Blog

Jews in the Desert and Conversations about Social Justice: NIF at JFNA’s TribeFest

17 April 2012
By: Penina Eilberg-Schwartz

By: Penina Eilberg-Schwartz, NIF Director of New Generations in San Francisco

I had the great pleasure of representing the New Israel Fund at the Jewish Federations of North America’s (JFNA) TribeFest conference at the end of March. TribeFest was a remarkable thing – over 1500 young Jews convening in Las Vegas to talk about Jewish identities, social media, engagement strategies, social justice, and Israel.

TribeFest was a deeply important place to celebrate the work the Jewish community is doing in the name of social justice – fighting poverty domestically and globally; promoting equal opportunities in education, bringing Jews abroad to witness the challenges of marginalized communities, and that is to name just a few areas of work among many. My colleagues who planned a session with me about Jewish social justice strategies entitled “How do you Tikkun?” (Repair the World, JDC, AJWS) represented organizations doing just that crucial work.

So there was much to celebrate.

Still, celebration of the Jewish community’s place within social justice movements can eclipse important self-critique, and reminders of the great work yet to be done.

On the first day of the conference I was sitting in a hotel suite with representatives of JFNA from Jerusalem and the American Zionist Movement in New York, waiting for the arrival of Stav Shaffir, one of the leaders of Israel’s tent protests last summer. We were putting final touches on our session about the protests and how they fit into a global context, into a world where things – at least in some arenas – seem to be tipping toward the power of crowds, of the voices of many rather than those of a privileged few.

When Stav walked into the suite, we almost immediately began talking about Las Vegas. She was wondering about the workers in the Venetian hotel – where they were, and how they were treated. She felt like they were invisible in all the extravagance of the enormous restaurants, bars, never-ending casinos, and fake canals of the Venetian Hotel.

“When we go somewhere in Israel now,” she said, “we always look for the workers, and if they are not already organized, we organize them. It’s our hobby now.”

Stav’s reaction pointed to a significant incongruence in TribeFest. I, for one, felt uncomfortable talking about social justice work among the casinos and extravagant, yet cheap-looking, hotels. Like Stav, I wondered about the negative socio-economic impact of Las Vegas, and how we as a community might be participating in it.

At the New Israel Fund, our work does not affect workers’ rights in Las Vegas. We have, however, been deeply engaged for over thirty years in issues of workers’ rights – and other issues of socio-economic justice — in Israel.

Israel’s Declaration of Independence enshrines democracy and equality for all people – regardless of race, religion, or sex. It is a beautiful document, but its values – as in America – have not been so easily translated into reality. There is a contradiction between this written commitment and the reality of the lives of immigrants, women, Palestinian citizens of Israel, and — as the tent protests affirmed — of all Israelis.
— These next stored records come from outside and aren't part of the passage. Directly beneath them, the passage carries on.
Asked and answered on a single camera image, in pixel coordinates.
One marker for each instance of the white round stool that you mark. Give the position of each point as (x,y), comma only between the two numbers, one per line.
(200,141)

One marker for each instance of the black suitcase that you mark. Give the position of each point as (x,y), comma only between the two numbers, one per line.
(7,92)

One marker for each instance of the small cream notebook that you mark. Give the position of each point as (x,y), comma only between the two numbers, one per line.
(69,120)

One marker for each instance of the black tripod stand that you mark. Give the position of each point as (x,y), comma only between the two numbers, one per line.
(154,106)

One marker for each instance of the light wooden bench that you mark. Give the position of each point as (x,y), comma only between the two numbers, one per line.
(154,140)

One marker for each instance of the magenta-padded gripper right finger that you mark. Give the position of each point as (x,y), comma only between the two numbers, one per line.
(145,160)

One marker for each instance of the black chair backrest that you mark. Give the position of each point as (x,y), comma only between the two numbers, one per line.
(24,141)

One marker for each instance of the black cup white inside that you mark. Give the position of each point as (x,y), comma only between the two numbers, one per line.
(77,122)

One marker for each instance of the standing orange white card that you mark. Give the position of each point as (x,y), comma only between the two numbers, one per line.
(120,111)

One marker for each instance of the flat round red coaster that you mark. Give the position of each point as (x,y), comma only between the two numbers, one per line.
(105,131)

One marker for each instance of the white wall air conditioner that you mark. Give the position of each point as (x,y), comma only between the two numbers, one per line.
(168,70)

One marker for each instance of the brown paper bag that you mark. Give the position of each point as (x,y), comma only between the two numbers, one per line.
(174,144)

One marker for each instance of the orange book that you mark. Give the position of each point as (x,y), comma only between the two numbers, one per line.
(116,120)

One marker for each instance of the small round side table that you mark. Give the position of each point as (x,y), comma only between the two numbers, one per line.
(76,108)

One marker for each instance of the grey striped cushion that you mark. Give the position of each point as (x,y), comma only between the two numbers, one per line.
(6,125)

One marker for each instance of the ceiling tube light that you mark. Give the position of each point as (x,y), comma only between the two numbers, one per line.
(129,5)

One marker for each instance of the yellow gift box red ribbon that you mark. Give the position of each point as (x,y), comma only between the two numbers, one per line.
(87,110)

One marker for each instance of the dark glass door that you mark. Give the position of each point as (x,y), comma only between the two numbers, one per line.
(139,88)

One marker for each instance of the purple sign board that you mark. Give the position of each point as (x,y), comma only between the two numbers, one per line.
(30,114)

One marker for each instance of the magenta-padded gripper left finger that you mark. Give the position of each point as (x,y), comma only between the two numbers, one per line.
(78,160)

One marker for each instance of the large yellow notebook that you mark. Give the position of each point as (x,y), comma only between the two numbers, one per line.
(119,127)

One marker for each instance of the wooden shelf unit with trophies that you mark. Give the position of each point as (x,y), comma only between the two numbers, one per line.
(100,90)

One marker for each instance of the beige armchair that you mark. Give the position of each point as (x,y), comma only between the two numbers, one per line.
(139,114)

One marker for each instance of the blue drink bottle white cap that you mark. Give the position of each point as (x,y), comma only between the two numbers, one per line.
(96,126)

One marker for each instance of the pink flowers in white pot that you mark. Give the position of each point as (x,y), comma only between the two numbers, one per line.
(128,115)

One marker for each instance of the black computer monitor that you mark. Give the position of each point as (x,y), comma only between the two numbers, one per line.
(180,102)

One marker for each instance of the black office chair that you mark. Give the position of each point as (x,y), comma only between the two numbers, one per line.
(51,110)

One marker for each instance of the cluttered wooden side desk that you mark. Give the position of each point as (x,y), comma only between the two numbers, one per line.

Israel’s social safety net has been severely compromised – by policies of privatization, dramatic subsidies for the ultra-orthodox, and funding for the settlement enterprise. There are immense challenges not only for groups with traditionally less power and privilege, but for everyone living in Israel. That is why Stav and other young leaders like her organized a protest. That is why Israelis pitched their tents last summer, and marched through the streets in staggering, inspiring numbers.

In Israel, as in meetings of American Jewry, if we do not look deeply into ourselves and see the extent of the work that needs to be done, if we focus too heavily on celebration, we face a real danger. If we celebrate too much, we won’t take to the streets.

In Israel there is a great deal to celebrate – I know that for me, meeting Stav Shaffir, engaging in a new way with the incredibly moving protests of last summer and hearing about the work she is continuing through The Social Movement, reminded me of that. And there is so, so much needed in Israel – repairing the gutted social safety net, protecting and furthering religious pluralism, fighting for environmental justice, and working towards more true and complete equal rights for women, immigrants, and Palestinian citizens of Israel. This is the work of the New Israel Fund.

We should celebrate our communal accomplishments. We should be proud. And TribeFest offered an essential opportunity for us — speakers and attendees, lay leaders and young Jewish professionals — to do both. But TribeFest also reminded me of how our Jewish community needs to talk more about the ways we are implicated in the injustices we speak out against, and about how we can do better. Thinking about all of this, I felt proud of the way the New Israel Fund family asks some of the hardest questions and acts so bravely and strategically to address them.